• [Exercise aim]
Give back each line of the data exactly.

• [Dataset section]
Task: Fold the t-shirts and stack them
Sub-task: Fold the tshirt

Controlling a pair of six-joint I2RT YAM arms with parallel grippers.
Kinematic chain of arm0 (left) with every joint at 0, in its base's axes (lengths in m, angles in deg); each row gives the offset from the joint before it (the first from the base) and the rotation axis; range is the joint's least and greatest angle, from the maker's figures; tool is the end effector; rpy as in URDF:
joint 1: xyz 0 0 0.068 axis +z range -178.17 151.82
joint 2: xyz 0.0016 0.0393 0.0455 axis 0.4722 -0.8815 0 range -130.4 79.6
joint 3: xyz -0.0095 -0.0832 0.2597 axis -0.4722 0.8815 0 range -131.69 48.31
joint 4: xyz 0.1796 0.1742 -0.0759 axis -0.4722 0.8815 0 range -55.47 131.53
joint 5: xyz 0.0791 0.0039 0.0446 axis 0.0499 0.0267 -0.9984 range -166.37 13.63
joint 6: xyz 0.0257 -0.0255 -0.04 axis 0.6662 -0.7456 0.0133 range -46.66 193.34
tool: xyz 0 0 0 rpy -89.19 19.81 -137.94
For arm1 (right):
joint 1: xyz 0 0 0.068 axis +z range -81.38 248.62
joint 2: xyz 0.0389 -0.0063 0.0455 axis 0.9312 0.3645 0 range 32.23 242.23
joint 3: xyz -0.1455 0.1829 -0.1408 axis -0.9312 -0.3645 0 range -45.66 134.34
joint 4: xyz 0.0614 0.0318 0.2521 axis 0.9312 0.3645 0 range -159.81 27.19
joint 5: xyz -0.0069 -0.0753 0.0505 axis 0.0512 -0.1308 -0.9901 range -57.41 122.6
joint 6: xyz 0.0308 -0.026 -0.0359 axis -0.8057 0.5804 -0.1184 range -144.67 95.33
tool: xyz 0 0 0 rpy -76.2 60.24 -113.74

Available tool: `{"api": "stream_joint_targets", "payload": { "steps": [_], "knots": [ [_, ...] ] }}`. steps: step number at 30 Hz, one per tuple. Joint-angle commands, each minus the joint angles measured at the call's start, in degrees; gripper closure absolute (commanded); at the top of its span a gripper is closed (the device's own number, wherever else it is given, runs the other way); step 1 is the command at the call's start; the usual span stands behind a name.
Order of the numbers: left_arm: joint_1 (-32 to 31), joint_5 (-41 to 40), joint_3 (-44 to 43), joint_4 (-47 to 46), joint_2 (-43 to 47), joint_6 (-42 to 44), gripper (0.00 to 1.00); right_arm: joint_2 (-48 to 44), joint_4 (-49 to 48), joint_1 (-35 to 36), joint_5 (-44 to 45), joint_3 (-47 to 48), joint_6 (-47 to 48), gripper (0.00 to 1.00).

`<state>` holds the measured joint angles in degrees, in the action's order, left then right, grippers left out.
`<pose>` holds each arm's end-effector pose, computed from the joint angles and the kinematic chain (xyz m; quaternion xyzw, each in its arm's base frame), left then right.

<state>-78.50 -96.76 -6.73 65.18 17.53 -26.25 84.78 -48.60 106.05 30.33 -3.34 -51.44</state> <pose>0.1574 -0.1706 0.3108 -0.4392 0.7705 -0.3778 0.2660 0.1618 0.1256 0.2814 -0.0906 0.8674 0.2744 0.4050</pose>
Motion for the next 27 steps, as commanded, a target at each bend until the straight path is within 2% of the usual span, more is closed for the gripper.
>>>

• [Task response]
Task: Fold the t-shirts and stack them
Sub-task: Fold the tshirt

Controlling a pair of six-joint I2RT YAM arms with parallel grippers.
Kinematic chain of arm0 (left) with every joint at 0, in its base's axes (lengths in m, angles in deg); each row gives the offset from the joint before it (the first from the base) and the rotation axis; range is the joint's least and greatest angle, from the maker's figures; tool is the end effector; rpy as in URDF:
joint 1: xyz 0 0 0.068 axis +z range -178.17 151.82
joint 2: xyz 0.0016 0.0393 0.0455 axis 0.4722 -0.8815 0 range -130.4 79.6
joint 3: xyz -0.0095 -0.0832 0.2597 axis -0.4722 0.8815 0 range -131.69 48.31
joint 4: xyz 0.1796 0.1742 -0.0759 axis -0.4722 0.8815 0 range -55.47 131.53
joint 5: xyz 0.0791 0.0039 0.0446 axis 0.0499 0.0267 -0.9984 range -166.37 13.63
joint 6: xyz 0.0257 -0.0255 -0.04 axis 0.6662 -0.7456 0.0133 range -46.66 193.34
tool: xyz 0 0 0 rpy -89.19 19.81 -137.94
For arm1 (right):
joint 1: xyz 0 0 0.068 axis +z range -81.38 248.62
joint 2: xyz 0.0389 -0.0063 0.0455 axis 0.9312 0.3645 0 range 32.23 242.23
joint 3: xyz -0.1455 0.1829 -0.1408 axis -0.9312 -0.3645 0 range -45.66 134.34
joint 4: xyz 0.0614 0.0318 0.2521 axis 0.9312 0.3645 0 range -159.81 27.19
joint 5: xyz -0.0069 -0.0753 0.0505 axis 0.0512 -0.1308 -0.9901 range -57.41 122.6
joint 6: xyz 0.0308 -0.026 -0.0359 axis -0.8057 0.5804 -0.1184 range -144.67 95.33
tool: xyz 0 0 0 rpy -76.2 60.24 -113.74

Available tool: `{"api": "stream_joint_targets", "payload": { "steps": [_], "knots": [ [_, ...] ] }}`. steps: step number at 30 Hz, one per tuple. Joint-angle commands, each minus the joint angles measured at the call's start, in degrees; gripper closure absolute (commanded); at the top of its span a gripper is closed (the device's own number, wherever else it is given, runs the other way); step 1 is the command at the call's start; the usual span stands behind a name.
Order of the numbers: left_arm: joint_1 (-32 to 31), joint_5 (-41 to 40), joint_3 (-44 to 43), joint_4 (-47 to 46), joint_2 (-43 to 47), joint_6 (-42 to 44), gripper (0.00 to 1.00); right_arm: joint_2 (-48 to 44), joint_4 (-49 to 48), joint_1 (-35 to 36), joint_5 (-44 to 45), joint_3 (-47 to 48), joint_6 (-47 to 48), gripper (0.00 to 1.00).

`<state>` holds the measured joint angles in degrees, in the action's order, left then right, grippers left out.
`<pose>` holds each arm's end-effector pose, computed from the joint angles and the kinematic chain (xyz m; quaternion xyzw, each in its arm's base frame), left then right.

<state>-78.50 -96.76 -6.73 65.18 17.53 -26.25 84.78 -48.60 106.05 30.33 -3.34 -51.44</state> <pose>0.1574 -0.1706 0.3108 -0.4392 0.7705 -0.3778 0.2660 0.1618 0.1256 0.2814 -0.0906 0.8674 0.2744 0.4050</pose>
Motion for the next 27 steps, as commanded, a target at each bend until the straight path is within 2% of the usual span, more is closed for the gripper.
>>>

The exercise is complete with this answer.